Republicans have long criticized these policies as red tape for Wisconsin businesses. The 2018 lame duck legislation gave the Legislature the ability to delay the implementation of policies from state agencies, such as a ban on conversion therapy or updating surface water quality standards.
Evers sued the Legislature on the issue. In 2025, the Supreme Court’s liberal majority last summer ruled that a key legislative committee that oversees administrative rules could not block the Evers administration’s policies from going into effect. The Legislature is essentially in an advisory role now, said Rep. Adam Neylon, R-Pewaukee, one of the co-chairs of the Joint Committee on Review of Administrative Rules.
“I think that people are expecting more from an executive role or from the governor and it’s in some ways disrupted the balance of the co-equal branches of government,” Neylon said. “I think, especially a lot of the court decisions upholding the 400-year veto or Evers v. Marklein, which took away our oversight of the rulemaking process, I think we’re in an era now that the power has been slowly drifting into the executive and I think real people do feel that.”
The balance of power is a legitimate concern for the Legislature to have, but Republicans prior to the Supreme Court’s decision asserted control over the process in ways that often negatively affected public health issues, said Sen. Kelda Roys, D-Madison, one of the Democrats running for governor and a member of the administrative rules committee.
“The most important legacy is the court decision, Evers v.
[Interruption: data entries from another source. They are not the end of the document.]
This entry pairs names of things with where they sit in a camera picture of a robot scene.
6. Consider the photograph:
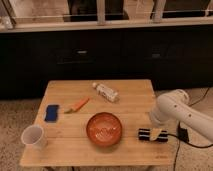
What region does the orange ceramic bowl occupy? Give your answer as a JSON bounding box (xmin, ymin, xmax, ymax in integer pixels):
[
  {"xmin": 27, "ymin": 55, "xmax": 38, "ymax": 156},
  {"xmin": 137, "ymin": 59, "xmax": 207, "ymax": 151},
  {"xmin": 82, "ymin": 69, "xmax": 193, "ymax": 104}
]
[{"xmin": 86, "ymin": 112, "xmax": 122, "ymax": 147}]

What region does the dark cabinet counter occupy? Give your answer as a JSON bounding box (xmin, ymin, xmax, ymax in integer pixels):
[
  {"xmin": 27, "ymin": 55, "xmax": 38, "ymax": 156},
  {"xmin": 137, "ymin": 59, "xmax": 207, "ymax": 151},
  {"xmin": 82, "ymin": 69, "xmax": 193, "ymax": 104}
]
[{"xmin": 0, "ymin": 25, "xmax": 213, "ymax": 99}]

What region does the white ceramic cup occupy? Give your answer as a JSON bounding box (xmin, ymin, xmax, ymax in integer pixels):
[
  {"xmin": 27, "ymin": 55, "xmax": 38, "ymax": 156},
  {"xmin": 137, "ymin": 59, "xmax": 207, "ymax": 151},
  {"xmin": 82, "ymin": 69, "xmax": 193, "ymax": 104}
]
[{"xmin": 21, "ymin": 125, "xmax": 47, "ymax": 149}]

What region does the wooden table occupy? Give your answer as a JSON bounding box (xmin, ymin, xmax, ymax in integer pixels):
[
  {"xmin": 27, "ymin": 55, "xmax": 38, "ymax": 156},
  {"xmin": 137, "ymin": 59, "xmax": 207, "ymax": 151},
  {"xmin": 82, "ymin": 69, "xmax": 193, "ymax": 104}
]
[{"xmin": 20, "ymin": 80, "xmax": 172, "ymax": 167}]

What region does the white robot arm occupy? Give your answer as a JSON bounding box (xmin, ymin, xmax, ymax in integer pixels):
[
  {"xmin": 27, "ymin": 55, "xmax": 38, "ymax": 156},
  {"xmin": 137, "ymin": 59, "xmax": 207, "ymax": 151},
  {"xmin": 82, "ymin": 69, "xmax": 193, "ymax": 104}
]
[{"xmin": 149, "ymin": 89, "xmax": 213, "ymax": 143}]

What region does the blue sponge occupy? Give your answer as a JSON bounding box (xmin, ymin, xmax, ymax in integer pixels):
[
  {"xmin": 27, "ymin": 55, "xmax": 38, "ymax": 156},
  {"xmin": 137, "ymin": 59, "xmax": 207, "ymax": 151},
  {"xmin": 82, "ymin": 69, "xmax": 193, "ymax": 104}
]
[{"xmin": 44, "ymin": 105, "xmax": 59, "ymax": 122}]

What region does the orange carrot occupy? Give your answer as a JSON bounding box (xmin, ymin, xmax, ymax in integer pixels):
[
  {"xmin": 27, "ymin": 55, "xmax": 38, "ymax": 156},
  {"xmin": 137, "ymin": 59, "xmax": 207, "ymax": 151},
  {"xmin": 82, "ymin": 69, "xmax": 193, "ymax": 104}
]
[{"xmin": 64, "ymin": 98, "xmax": 90, "ymax": 114}]

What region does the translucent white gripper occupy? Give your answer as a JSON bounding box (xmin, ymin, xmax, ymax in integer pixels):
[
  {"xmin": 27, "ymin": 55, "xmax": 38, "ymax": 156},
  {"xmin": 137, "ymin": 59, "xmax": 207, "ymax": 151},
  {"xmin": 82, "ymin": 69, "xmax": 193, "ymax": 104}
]
[{"xmin": 149, "ymin": 107, "xmax": 167, "ymax": 141}]

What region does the black cable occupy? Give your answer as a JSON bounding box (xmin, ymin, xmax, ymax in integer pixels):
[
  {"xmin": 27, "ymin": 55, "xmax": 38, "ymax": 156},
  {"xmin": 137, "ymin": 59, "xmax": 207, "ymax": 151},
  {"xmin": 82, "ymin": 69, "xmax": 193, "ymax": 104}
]
[{"xmin": 166, "ymin": 87, "xmax": 213, "ymax": 171}]

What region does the black power adapter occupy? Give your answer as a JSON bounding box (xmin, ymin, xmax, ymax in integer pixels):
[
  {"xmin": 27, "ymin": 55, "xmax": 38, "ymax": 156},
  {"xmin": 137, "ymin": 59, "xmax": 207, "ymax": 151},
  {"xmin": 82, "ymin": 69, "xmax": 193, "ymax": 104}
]
[{"xmin": 178, "ymin": 128, "xmax": 189, "ymax": 142}]

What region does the white plastic bottle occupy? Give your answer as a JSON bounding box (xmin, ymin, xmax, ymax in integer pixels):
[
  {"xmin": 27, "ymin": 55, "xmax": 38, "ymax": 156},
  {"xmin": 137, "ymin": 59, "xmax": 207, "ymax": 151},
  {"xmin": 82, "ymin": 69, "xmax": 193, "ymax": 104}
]
[{"xmin": 92, "ymin": 82, "xmax": 118, "ymax": 102}]
Marklein, that says, basically, the Legislature can’t be judge, jury and executioner,” Roys said.
What’s next
Whether the partisan battles of split government continue depends on where Wisconsin voters take the state during the 2026 elections later this year. Evers’ departure leaves an open governor’s race. New legislative maps and Democratic gains in both chambers in 2024 set up real competition for control of the Legislature in 2026.
A unified government with one-party control of the executive and legislative branches could bring a burst of new laws starting in 2027, Burden said.
But more split government conflicts are also possible, and none of the candidates for governor appears as interested in bipartisan negotiations as Evers, Burden said. Republican U.S. Rep. Tom Tiffany cleared the GOP primary field in January. Seven major Democrats are running for governor, including Roys, former Lt. Gov. Mandela Barnes, former Department of Administration Secretary Joel Brennan, Milwaukee County Executive David Crowley, Madison state Rep. Francesca Hong, former Wisconsin Economic Development Corp. CEO Missy Hughes and Lt. Gov. Sara Rodriguez.
“He has a more conciliatory tone, I think, than Democrats would like to see,” Burden said. “So if we get divided government again next year in some form, whether it’s a Tiffany governorship or a Democratic governorship and the Legislature at least partly divided, I think the kind of stalemate that we’ve seen will continue and the option to go to the courts or to use constitutional amendments to get around the governor will still be a popular method.”